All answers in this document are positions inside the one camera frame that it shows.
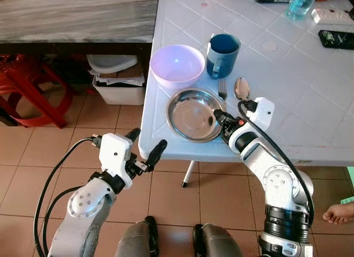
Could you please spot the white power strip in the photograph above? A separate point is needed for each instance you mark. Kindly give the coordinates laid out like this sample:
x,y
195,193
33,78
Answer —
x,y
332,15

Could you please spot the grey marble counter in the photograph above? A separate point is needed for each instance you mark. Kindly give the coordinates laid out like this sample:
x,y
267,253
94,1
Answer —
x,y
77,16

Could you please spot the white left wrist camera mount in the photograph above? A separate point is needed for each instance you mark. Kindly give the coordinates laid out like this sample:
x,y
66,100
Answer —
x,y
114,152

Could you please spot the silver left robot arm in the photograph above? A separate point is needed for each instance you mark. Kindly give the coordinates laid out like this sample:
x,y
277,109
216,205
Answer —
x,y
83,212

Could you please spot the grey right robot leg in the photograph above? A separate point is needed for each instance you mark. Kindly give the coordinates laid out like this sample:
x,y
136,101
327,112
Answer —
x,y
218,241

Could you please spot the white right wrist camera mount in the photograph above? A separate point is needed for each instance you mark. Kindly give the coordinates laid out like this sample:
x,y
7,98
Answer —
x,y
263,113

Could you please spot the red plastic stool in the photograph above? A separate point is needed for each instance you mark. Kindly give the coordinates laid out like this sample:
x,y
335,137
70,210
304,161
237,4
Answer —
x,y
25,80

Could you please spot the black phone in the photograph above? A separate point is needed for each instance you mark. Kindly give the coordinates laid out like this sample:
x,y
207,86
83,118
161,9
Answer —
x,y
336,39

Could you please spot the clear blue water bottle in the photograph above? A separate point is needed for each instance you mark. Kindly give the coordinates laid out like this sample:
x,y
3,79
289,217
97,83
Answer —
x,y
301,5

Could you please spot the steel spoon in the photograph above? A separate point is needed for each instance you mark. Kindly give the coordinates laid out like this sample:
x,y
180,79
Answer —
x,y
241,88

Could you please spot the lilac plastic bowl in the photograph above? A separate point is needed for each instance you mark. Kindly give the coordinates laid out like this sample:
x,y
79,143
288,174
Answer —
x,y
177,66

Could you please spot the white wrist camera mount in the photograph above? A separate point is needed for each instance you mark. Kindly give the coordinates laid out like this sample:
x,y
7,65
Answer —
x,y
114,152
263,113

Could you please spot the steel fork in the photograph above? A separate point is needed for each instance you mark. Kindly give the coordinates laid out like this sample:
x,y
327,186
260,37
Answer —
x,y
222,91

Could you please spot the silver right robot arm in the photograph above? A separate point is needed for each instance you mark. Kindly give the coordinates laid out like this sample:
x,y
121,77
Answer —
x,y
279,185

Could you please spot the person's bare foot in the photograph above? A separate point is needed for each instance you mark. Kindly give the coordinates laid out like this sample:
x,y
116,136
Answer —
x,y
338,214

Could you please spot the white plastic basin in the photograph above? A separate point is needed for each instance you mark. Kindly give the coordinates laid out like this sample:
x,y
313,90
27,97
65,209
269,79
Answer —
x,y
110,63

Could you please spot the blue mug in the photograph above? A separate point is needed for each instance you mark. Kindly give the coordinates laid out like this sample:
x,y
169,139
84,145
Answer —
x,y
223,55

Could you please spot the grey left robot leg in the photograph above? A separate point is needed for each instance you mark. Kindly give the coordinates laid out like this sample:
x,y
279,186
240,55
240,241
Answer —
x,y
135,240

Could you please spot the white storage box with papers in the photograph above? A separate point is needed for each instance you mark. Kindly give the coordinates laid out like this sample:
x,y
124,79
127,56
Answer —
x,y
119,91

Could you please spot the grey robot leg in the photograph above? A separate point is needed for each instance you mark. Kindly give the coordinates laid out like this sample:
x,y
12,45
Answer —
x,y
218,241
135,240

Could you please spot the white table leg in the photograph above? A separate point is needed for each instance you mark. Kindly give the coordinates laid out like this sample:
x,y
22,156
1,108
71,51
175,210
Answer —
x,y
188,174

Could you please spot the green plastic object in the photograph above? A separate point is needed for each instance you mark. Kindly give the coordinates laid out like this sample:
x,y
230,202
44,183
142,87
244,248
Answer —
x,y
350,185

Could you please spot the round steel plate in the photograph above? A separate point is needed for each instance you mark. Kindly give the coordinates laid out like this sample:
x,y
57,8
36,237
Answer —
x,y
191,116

▶ Work to be completed: Each line in the records above that contains the word "grey" must be copied.

▶ Answer to this task:
Could you please spot the grey marble counter in the photograph above? A separate point is needed for each instance you mark. Kindly give the coordinates laid out like this sample:
Could you please spot the grey right robot leg in the photograph above? A separate point is needed for each instance you mark. Kindly give the coordinates laid out like this sample:
Could you please spot the grey left robot leg in the photograph above? A separate point is needed for each instance you mark. Kindly give the coordinates laid out like this sample:
Could you please spot the grey robot leg in the photograph above? A separate point is needed for each instance you mark. Kindly give the coordinates laid out like this sample:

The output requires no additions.